Vaso-occlusive crises, which occur when sickled red blood cells block blood flow to organs and tissues, can lead to severe pain, organ damage, and even death.
The imbalance in such crises, coupled with the fatalities, has led to Pfizer's decision to halt all voxelotor-related activities.
Aida Habtezion, Pfizer’s Chief Medical Officer and Head of Worldwide Medical and Safety, emphasized that patient safety is the company’s top priority: “The safety and well-being of patients is of the utmost importance to Pfizer, and we believe this action is in the best interest of patients. Our primary concern is for patients who suffer from SCD, which remains a very serious and difficult-to-treat disease with limited treatment options.”
Pfizer has taken steps to ensure that all stakeholders, including patients, physicians, and pharmacists, are informed of this withdrawal.

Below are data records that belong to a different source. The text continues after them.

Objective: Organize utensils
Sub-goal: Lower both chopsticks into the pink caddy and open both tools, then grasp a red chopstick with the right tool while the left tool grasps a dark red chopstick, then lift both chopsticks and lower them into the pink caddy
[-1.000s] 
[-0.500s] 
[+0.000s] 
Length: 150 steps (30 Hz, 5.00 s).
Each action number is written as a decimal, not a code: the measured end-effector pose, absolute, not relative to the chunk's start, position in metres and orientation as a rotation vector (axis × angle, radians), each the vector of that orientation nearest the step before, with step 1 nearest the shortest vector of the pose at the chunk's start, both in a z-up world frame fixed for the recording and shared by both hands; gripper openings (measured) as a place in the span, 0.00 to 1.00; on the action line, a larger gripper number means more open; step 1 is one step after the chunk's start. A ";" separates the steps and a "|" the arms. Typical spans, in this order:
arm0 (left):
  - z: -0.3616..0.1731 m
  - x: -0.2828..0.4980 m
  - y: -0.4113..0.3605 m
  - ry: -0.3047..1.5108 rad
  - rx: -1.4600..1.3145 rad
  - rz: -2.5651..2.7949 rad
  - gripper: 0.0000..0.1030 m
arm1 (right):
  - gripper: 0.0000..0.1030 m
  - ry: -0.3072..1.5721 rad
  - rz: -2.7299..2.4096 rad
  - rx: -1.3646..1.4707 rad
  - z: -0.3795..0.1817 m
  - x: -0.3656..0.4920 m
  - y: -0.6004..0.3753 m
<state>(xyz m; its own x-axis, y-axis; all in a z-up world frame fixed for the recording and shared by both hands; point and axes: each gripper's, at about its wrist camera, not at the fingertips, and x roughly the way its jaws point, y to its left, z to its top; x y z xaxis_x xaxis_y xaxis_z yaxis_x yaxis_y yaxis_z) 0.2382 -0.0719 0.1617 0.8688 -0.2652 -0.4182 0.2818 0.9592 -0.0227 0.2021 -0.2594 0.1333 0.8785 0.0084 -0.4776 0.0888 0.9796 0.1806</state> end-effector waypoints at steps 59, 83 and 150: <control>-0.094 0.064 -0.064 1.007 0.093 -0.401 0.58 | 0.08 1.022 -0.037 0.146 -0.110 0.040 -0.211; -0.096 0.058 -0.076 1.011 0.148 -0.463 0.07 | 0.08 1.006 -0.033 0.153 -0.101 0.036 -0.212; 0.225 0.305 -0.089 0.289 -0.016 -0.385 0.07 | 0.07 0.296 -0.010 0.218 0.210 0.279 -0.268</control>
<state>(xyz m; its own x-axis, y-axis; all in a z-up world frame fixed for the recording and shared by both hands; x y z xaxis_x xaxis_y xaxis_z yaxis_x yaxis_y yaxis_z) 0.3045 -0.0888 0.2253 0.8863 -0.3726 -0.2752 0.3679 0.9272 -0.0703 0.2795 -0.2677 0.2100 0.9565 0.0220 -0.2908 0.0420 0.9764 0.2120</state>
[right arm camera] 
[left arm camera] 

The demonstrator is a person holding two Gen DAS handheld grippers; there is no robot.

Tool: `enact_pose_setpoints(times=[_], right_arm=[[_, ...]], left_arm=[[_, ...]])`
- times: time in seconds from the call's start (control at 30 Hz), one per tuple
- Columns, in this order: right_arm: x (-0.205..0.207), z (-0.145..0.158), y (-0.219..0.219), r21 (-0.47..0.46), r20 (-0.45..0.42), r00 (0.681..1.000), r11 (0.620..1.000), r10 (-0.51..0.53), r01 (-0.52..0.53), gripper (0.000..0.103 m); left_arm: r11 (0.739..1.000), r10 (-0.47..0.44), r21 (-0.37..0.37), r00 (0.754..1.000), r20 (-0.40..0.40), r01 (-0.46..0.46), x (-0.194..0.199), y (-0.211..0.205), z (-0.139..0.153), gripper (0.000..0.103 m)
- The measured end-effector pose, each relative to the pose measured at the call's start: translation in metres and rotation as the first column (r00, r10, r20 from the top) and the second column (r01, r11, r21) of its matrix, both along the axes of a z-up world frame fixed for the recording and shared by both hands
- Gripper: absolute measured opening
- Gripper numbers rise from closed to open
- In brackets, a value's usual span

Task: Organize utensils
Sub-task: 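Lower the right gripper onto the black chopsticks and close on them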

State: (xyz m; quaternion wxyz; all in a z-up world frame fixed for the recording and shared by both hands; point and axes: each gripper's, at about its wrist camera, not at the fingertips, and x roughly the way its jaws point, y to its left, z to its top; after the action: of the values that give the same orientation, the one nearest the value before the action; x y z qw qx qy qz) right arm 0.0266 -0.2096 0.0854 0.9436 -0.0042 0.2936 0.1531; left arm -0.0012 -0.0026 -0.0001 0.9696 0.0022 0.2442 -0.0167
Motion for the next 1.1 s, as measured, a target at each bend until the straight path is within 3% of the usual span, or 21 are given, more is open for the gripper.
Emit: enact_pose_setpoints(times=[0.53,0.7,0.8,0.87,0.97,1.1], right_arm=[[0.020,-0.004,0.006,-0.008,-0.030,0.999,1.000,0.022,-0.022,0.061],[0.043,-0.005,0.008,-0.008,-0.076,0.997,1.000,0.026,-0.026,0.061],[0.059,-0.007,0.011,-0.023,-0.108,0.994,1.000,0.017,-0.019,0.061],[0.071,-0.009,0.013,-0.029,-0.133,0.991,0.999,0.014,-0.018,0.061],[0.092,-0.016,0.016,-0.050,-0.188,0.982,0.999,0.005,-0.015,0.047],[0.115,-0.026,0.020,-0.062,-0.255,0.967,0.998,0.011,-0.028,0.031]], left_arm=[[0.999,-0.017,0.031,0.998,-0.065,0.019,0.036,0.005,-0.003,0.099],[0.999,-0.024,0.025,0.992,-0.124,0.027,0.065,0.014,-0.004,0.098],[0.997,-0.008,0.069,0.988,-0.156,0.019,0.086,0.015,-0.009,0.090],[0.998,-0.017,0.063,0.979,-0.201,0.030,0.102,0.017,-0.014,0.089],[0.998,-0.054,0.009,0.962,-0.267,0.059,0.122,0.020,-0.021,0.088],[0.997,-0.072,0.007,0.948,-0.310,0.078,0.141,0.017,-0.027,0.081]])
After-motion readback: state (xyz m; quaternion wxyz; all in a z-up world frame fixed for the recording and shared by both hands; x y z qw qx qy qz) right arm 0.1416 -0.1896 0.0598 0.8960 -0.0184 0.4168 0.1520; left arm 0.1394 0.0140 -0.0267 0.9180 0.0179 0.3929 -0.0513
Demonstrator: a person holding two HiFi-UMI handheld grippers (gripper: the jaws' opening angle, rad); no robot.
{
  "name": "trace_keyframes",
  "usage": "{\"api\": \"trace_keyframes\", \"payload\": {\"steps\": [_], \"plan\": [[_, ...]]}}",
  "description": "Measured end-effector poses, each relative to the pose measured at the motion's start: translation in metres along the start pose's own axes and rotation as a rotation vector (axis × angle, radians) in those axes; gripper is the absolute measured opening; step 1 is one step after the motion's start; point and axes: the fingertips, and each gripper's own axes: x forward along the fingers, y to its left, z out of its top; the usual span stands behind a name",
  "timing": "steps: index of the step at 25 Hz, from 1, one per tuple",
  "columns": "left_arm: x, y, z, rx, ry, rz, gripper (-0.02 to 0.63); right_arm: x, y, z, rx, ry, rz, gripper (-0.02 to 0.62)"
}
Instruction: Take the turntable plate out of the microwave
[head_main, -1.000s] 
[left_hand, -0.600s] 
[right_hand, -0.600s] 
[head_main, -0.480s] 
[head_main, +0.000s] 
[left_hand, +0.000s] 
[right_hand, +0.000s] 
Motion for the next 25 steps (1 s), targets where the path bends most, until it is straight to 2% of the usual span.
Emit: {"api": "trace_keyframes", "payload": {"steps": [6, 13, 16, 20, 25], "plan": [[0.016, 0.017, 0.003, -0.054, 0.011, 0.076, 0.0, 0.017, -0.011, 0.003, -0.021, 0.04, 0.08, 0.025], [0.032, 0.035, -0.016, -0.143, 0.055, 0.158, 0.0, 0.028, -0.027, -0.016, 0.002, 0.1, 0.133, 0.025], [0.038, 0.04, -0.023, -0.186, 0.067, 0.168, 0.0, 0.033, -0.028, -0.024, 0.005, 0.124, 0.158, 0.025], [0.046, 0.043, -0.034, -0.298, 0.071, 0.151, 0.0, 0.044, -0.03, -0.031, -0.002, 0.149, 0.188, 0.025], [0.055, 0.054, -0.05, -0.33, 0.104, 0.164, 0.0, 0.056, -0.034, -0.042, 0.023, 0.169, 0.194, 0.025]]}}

The company is also providing support for patients who need to transition to alternative treatments and has established a hotline for healthcare professionals seeking further guidance.
OXBRYTA was first approved by the US Food and Drug Administration (FDA) in 2019 under an accelerated approval process, specifically for the treatment of hemolytic anemia caused by sickle cell disease in patients aged 12 years and older.
In 2021, the FDA expanded its approval to include children as young as four. The drug has since gained approval in more than 35 countries, including key markets in Europe, the United Kingdom, and the United Arab Emirates.
It was heralded as a groundbreaking treatment, with the ability to prevent the sickling of red blood cells by increasing hemoglobin’s affinity for oxygen.
Pfizer acquired OXBRYTA through its $5.4 billion acquisition of Global Blood Therapeutics (GBT) in 2022, signaling its commitment to expanding its portfolio in rare diseases.
The drug had generated $328 million in revenue for Pfizer in 2023. Despite its early promise, the emerging safety data has cast a shadow over its future.
While the withdrawal of OXBRYTA represents a setback in the treatment of sickle cell disease, Pfizer remains committed to the SCD community.
Habtezion reiterated that the company will continue to assess the data and work on developing safer alternatives for patients living with this debilitating condition.
Sickle cell disease is a hereditary blood disorder that primarily affects individuals of African, Hispanic, Middle Eastern, and South Asian descent.
The condition causes red blood cells to assume a sickle or crescent shape, which impairs blood flow, leading to severe pain, organ damage, and a host of other complications, including stroke.
SCD often manifests in childhood and can lead to a significantly shortened lifespan without adequate treatment.
There are currently limited treatment options for SCD, which makes the loss of a therapy like OXBRYTA particularly impactful for patients and healthcare providers.
The withdrawal of the drug adds to the urgency for the development of new, effective treatments for this population.
The European Medicines Agency (EMA) is scheduled to hold an extraordinary meeting to review OXBRYTA’s safety concerns in light of Pfizer’s decision. Meanwhile, the US FDA and other global regulatory agencies are closely monitoring the situation.
Pfizer has assured patients and healthcare professionals that it will keep them informed of any new developments and future decisions regarding the drug.
In the meantime, Pfizer does not anticipate that the withdrawal will impact its financial guidance for 2024.
Despite the setback with OXBRYTA, the company continues to invest in other areas of research and development within its sickle cell disease portfolio, hoping to address the unmet needs of patients affected by this chronic and life-threatening condition.
For additional information, patients and healthcare providers can contact Pfizer Medical Information at 1-800-438-1985.
This development underscores the challenges of drug development and the balance between innovation and patient safety.
Although OXBRYTA’s withdrawal represents a difficult moment for the sickle cell disease community, it highlights the critical importance of ongoing research to find safer and more effective treatments.